The response must consist of the lines below from the one with "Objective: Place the" through the one with "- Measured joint", exactly as they appear and with both ends kept.
___ Source records
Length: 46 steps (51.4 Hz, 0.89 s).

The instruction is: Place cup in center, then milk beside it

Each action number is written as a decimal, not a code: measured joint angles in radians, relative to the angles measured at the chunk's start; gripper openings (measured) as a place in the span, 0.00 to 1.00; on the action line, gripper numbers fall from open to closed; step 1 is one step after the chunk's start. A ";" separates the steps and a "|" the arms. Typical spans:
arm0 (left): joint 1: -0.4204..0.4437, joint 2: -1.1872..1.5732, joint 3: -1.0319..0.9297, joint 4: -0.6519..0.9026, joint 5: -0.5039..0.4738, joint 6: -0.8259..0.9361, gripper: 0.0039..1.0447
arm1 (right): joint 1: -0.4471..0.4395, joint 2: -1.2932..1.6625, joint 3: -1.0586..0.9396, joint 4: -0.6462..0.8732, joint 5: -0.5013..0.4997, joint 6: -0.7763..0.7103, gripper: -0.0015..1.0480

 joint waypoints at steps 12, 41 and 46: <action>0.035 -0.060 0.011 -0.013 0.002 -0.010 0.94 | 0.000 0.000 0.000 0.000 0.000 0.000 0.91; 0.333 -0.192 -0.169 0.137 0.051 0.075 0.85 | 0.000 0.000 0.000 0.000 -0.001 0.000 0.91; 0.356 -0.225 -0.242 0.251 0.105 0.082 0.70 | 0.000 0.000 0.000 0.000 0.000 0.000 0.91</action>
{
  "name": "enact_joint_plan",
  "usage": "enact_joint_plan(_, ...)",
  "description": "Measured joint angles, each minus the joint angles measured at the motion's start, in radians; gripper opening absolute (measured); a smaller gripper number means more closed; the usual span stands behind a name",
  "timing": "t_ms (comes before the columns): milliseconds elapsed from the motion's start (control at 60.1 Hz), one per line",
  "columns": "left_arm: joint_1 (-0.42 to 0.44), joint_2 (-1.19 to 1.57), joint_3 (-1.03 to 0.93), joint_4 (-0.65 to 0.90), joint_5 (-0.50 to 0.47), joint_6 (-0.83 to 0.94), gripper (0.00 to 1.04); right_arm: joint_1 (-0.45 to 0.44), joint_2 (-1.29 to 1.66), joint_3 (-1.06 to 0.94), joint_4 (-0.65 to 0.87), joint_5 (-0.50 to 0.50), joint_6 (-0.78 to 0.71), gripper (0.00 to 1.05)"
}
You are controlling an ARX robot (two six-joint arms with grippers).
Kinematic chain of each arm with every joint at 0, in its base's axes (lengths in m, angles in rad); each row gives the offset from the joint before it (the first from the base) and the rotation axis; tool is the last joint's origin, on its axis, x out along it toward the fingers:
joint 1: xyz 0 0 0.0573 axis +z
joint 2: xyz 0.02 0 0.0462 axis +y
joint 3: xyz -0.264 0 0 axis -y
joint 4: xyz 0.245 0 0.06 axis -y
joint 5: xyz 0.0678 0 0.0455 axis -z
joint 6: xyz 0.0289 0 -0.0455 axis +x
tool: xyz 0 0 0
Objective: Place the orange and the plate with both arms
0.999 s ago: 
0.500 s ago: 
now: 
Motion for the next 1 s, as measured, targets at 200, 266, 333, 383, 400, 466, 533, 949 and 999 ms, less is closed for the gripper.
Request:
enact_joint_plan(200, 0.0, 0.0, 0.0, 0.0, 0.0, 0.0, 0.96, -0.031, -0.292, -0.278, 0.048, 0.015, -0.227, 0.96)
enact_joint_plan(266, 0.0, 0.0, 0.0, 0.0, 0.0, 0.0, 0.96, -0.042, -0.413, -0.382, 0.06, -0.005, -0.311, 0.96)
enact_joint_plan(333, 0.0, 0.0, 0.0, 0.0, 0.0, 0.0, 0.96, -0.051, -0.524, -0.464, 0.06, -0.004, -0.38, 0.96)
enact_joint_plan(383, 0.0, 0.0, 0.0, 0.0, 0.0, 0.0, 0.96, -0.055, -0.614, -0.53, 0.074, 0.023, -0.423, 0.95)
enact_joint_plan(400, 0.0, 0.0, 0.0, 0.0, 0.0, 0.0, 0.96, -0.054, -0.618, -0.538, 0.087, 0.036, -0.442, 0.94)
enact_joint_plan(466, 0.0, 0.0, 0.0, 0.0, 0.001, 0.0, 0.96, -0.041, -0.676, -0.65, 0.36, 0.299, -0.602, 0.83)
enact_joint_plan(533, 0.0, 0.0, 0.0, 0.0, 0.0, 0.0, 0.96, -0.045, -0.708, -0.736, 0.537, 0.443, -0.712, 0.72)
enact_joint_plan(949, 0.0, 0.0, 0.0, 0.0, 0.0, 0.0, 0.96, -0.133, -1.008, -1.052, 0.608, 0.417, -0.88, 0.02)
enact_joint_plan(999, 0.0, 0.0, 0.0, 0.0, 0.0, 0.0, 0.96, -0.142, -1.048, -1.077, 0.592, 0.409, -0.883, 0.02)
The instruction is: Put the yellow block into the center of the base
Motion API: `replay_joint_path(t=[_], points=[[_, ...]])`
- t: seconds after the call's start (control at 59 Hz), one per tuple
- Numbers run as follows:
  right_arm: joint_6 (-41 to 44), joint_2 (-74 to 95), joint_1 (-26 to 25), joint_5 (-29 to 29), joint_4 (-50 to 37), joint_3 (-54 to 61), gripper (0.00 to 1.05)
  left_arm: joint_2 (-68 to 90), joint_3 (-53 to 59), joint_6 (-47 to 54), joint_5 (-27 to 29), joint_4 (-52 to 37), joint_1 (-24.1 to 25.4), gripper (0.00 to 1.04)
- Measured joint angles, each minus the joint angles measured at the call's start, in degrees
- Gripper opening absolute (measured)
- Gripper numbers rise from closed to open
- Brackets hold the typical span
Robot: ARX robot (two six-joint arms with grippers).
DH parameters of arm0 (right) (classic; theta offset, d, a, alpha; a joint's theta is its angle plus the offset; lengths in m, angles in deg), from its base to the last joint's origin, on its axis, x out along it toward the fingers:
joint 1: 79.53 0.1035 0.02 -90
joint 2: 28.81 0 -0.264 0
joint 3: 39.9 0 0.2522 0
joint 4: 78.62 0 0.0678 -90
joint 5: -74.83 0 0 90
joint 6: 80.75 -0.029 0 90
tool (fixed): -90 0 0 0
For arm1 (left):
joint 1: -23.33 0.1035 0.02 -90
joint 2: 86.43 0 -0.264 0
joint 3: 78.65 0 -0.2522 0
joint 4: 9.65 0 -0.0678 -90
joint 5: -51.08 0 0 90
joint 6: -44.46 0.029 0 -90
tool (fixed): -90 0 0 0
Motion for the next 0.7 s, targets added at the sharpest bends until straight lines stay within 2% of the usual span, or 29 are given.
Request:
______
Completed exercise:
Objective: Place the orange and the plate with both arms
0.999 s ago: 
0.500 s ago: 
now: 
Motion for the next 1 s, as measured, targets at 200, 266, 333, 383, 400, 466, 533, 949 and 999 ms, less is closed for the gripper.
Request:
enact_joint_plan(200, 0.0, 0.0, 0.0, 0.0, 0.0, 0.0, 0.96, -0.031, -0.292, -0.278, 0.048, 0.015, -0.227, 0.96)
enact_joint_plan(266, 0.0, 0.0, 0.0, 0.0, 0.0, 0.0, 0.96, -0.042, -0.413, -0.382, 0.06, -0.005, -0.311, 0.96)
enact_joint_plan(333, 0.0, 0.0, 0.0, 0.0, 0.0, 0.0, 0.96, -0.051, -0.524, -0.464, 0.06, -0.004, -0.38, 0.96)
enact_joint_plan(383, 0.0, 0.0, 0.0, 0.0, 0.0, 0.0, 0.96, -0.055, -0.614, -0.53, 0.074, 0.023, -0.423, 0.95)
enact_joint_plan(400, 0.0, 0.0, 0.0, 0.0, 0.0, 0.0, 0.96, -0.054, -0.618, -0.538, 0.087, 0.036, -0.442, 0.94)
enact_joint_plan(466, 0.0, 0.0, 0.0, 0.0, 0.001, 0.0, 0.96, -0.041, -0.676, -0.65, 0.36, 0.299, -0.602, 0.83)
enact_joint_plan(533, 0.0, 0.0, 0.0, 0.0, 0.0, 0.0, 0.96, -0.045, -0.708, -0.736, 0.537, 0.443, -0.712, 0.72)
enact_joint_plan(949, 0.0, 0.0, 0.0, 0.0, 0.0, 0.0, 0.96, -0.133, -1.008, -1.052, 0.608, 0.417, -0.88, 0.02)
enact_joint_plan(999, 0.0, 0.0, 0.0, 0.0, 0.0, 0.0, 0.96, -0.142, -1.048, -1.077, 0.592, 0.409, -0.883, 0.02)
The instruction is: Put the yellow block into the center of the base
Motion API: `replay_joint_path(t=[_], points=[[_, ...]])`
- t: seconds after the call's start (control at 59 Hz), one per tuple
- Numbers run as follows:
  right_arm: joint_6 (-41 to 44), joint_2 (-74 to 95), joint_1 (-26 to 25), joint_5 (-29 to 29), joint_4 (-50 to 37), joint_3 (-54 to 61), gripper (0.00 to 1.05)
  left_arm: joint_2 (-68 to 90), joint_3 (-53 to 59), joint_6 (-47 to 54), joint_5 (-27 to 29), joint_4 (-52 to 37), joint_1 (-24.1 to 25.4), gripper (0.00 to 1.04)
- Measured joint angles, each minus the joint angles measured at the call's start, in degrees

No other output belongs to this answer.